Other stories in the first edition included:
- Hurstville Council was about to call tenders for a new civic centre.
- Rockdale Methodist Church Men's Brotherhood congratulated the council on continuing a ban on organised Sunday sport on council fields.
- A Go-Kart track costing £10,000 ($20,000) was under construction in the factory area on Taren Point Road, Caringbah.
- Rockdale shopkeepers were divided over the impact of the new West Botany Street bypass on business.
- Kogarah housewife, Mrs C O'Callaghan established a message-taking service for businesses because of telephone-connection delays.
- Rockdale Council applied to the governor for proclamation of the municipality as a city.
Some of the other stories published in the Leader's first year included:
- Rockdale shopkeepers were divided over whether the new West Botany Street bypass would ease traffic congestion or lose them trade.
- Plans to reclaim 200 acres (81ha) of Gwawley Bay for an "aquatic suburb"' [Sylvania Waters] went before the council.
- Hurstville and Kogarah councils discussed building a combined St George swimming centre after earlier plans for almost identical Olympic pools.
- Legislation was drawn up to give the Maritime Services Board control of Botany Bay in order to make it Sydney's second port.
- Debate raged after MP Ian Griffith claimed the shire was too big to be run by one council and should be divided near Sutherland Hospital.
- Mortdale housewives complained about soot from the smoke stacks of the brickworks in Judd Street.
- Plans were unveiled for a new Hotel Cronulla in front of the original structure. [It has since been replaced by the Sur Mer building, incorporating the hotel now known as Northies].
- Work was about to begin on an £80,000 ($160,000) residential school for handicapped children at Sylvania Heights.

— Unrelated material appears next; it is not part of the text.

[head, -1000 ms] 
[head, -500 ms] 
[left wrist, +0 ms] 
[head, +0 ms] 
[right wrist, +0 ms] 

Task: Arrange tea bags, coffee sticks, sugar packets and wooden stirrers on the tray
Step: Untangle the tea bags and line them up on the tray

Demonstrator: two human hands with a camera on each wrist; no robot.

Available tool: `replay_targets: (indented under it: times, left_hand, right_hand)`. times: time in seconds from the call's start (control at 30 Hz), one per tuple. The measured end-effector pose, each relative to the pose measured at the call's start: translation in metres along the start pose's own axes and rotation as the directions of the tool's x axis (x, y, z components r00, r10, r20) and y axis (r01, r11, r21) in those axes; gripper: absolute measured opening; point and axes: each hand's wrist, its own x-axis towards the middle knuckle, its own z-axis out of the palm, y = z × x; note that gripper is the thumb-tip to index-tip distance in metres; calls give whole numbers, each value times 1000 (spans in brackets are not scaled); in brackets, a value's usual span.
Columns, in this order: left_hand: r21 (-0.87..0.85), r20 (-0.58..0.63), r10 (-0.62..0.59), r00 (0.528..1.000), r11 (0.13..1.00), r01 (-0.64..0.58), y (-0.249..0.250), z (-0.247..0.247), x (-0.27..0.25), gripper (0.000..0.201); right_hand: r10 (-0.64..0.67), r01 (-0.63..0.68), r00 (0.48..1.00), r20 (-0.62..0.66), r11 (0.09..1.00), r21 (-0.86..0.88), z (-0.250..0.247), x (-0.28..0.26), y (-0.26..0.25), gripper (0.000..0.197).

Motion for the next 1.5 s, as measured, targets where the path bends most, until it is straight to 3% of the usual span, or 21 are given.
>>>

- A crackdown on surfboard riders at Cronulla was announced, with the council planning to charge a registration fee of five shillings (50 cents) unless they were members of a surf life saving club.
- Anthony Morris, 18, of Chuter Avenue, used a bow and arrow to help kill an 8ft (2.5m) long bronze whaler shark which was washed into Ramsgate baths by big seas.
- An appeal was launched by 2UE's Gary O'Callaghan to provide a rescue vehicle for the district's ambulance service.